С невыразимой печалью смотрел старый пастор на красивую молодую женщину.
– Я снова покидаю вас, дочь моя, – сказал он со вздохом, – ибо в теперешнем состоянии вашего сердца вы не стали бы меня слушать и отторгли бы мои слова столь же холодно, как пред земным судьей… Это так повредило вашим делам, что на милостивый приговор вы едва ли можете рассчитывать. Поэтому я ухожу, а вам оставляю книгу, содержание которой, возможно, тронет ваше сердце больше, чем мои простые слова.

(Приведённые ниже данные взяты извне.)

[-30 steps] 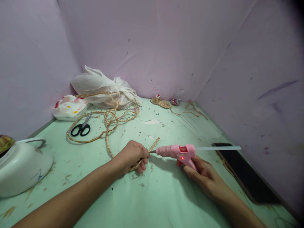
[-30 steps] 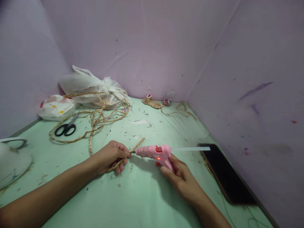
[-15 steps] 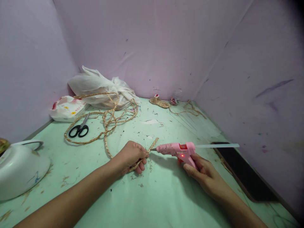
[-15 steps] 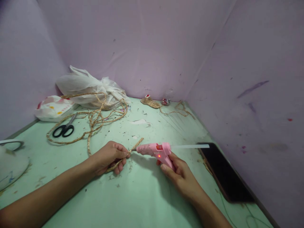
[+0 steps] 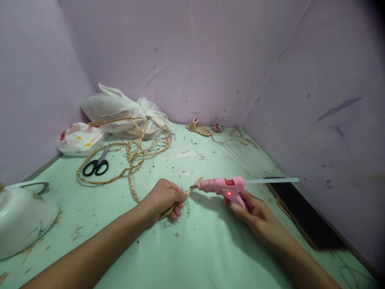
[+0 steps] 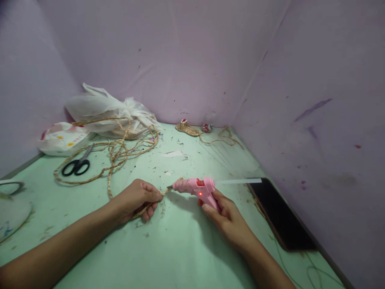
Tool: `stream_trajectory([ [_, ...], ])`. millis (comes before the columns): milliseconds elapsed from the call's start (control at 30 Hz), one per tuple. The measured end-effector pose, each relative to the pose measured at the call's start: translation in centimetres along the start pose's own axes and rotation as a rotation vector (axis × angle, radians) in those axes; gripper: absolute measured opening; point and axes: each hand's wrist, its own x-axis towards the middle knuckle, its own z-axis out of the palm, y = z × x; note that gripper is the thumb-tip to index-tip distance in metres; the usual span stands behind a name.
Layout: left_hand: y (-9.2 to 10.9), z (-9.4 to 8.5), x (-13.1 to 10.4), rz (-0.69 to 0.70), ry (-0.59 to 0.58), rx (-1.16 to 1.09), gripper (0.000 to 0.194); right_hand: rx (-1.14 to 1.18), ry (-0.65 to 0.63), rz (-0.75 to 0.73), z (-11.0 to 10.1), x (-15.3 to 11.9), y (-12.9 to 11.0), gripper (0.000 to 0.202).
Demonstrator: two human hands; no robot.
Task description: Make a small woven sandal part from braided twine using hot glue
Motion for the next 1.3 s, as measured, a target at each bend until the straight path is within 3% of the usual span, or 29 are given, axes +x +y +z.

Пообещайте же мне прочесть то место в книге, которое я для вас открыл.
– Возможно, я сделаю это, возможно – нет, – небрежно ответила она.
– Хорошо, да будет так! И все же вы не знаете, сколько раз еще увидите ночь, – ночь, за которой до сих пор неизменно наступало утро, – произнес священник серьезно. – Солнце уже начало клониться к закату, и час за часом бегут очень быстро. Когда же для вас придет вечная ночь, тогда уж слишком поздно раскаиваться и молить о милосердии Божием. Остановитесь! – продолжил он, повысив голос и словно отстраняя ее рукой, когда женщина, пожав плечами, скривила прелестный рот в неприятной усмешке. – Не эта высокомерная улыбка, дочь моя, не эта улыбка – ваше оружие против душевной боли, против обычного для живого существа страха смерти, против земного правосудия! Но меня вы не обманете, ибо я тяжким трудом научился расшифровывать иероглифы человеческого облика, мне многое дано угадывать. И в ваших глазах я читаю вину и страх смерти, – вину, хотя вы постоянно ее отрицаете, и страх смерти, несмотря на деланое равнодушие к приговору, который повергает ниц и укрощает даже сильных мужчин.
– Тру́сы, – бросила она, неподвижная, спокойная, будто говорила о том, что никоим образом ее не касалось. – Я не могу, преподобный отец, помешать вам читать в моих чертах все, что вам заблагорассудится, но в эту ловушку вам меня не поймать, как не попалась я и во все остальные. Все обвинения против меня абсурдны, приговор – тем более, и в любой момент я могу оказаться на свободе по милостивому указу короля, в котором мое имя будет написано большими буквами. К чему же тогда волноваться?